■ WHAT THE EXERCISE ASKS ■
Output, word for word, each line from the one with "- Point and" through the end of the listing below, excluding every picture.

■ DATA EXTRACT ■

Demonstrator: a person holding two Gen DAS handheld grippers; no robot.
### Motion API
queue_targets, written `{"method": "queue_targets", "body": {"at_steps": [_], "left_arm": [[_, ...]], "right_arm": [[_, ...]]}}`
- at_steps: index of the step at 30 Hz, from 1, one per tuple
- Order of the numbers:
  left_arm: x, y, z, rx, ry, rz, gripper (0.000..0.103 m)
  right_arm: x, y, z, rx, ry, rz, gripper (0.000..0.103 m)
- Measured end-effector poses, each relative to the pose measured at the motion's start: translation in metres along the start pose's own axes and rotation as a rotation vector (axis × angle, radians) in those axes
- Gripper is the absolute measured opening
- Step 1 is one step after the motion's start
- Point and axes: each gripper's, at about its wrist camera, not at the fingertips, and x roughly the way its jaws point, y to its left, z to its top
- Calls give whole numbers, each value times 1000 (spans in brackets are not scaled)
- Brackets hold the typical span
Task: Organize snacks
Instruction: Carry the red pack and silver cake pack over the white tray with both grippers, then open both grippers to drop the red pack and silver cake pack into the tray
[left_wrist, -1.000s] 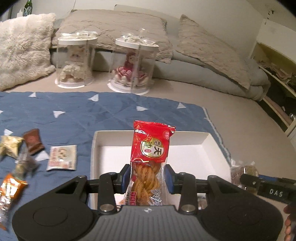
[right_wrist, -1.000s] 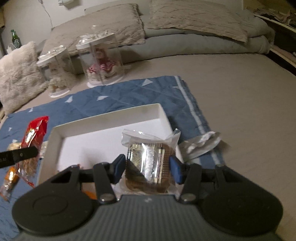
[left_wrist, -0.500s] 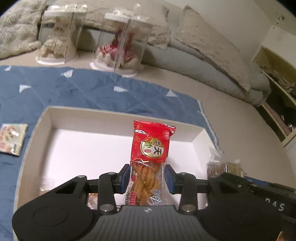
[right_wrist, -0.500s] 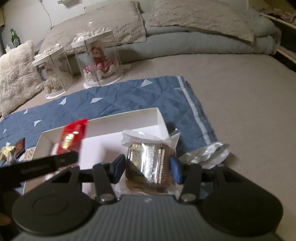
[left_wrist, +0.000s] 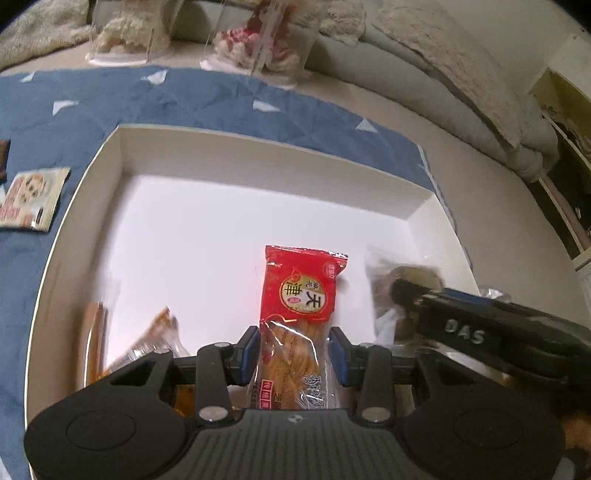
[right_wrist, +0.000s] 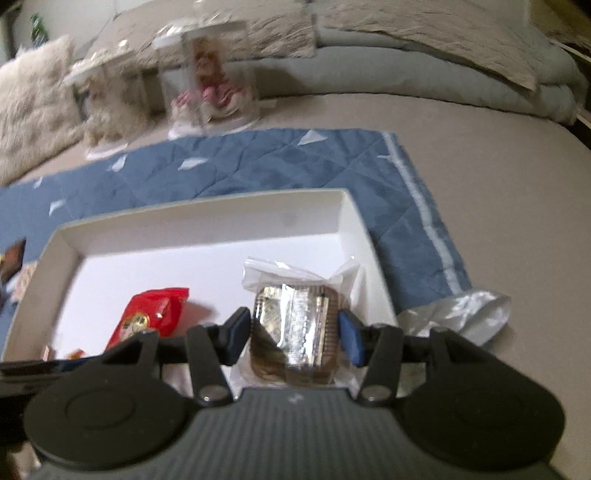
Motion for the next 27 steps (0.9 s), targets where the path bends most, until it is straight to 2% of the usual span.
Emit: {"method": "queue_targets", "body": {"at_steps": [6, 10, 11, 15, 16, 18, 24, 27], "left_arm": [[0, -2, -2, -72, 23, -9, 42], [-1, -5, -1, -98, 14, 20, 43], [-1, -6, -1, -100, 14, 23, 43], [-3, -12, 0, -118, 18, 8, 64], [-5, -13, 0, -113, 21, 3, 66], [-8, -15, -1, -97, 22, -1, 66], [-24, -20, -2, -37, 18, 13, 67], [-36, -21, -3, -3, 5, 26, 73]], "right_arm": [[-7, -4, -6, -34, 82, 24, 58], [-16, -13, -14, -43, 120, 27, 58], [-17, -15, -16, -39, 120, 27, 58], [-22, -21, -18, -31, 108, 27, 60], [-24, -22, -19, -17, 94, 22, 64], [-31, -26, -17, 12, 68, 20, 71], [-49, -31, -19, 45, 43, 40, 72], [-57, -33, -23, 51, 44, 34, 73]]}}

■ FINAL ANSWER ■
- Point and axes: each gripper's, at about its wrist camera, not at the fingertips, and x roughly the way its jaws point, y to its left, z to its top
- Calls give whole numbers, each value times 1000 (spans in brackets are not scaled)
- Brackets hold the typical span
Task: Organize snacks
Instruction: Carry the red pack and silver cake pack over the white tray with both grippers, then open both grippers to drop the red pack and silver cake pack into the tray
[left_wrist, -1.000s] 
[right_wrist, -1.000s] 
[left_wrist, -0.500s] 
[right_wrist, -0.500s] 
[left_wrist, +0.000s] 
[right_wrist, +0.000s] 
Motion for the next 27 steps (0.9 s), targets where the path bends most, until it is straight to 2% of the usual span.
Emit: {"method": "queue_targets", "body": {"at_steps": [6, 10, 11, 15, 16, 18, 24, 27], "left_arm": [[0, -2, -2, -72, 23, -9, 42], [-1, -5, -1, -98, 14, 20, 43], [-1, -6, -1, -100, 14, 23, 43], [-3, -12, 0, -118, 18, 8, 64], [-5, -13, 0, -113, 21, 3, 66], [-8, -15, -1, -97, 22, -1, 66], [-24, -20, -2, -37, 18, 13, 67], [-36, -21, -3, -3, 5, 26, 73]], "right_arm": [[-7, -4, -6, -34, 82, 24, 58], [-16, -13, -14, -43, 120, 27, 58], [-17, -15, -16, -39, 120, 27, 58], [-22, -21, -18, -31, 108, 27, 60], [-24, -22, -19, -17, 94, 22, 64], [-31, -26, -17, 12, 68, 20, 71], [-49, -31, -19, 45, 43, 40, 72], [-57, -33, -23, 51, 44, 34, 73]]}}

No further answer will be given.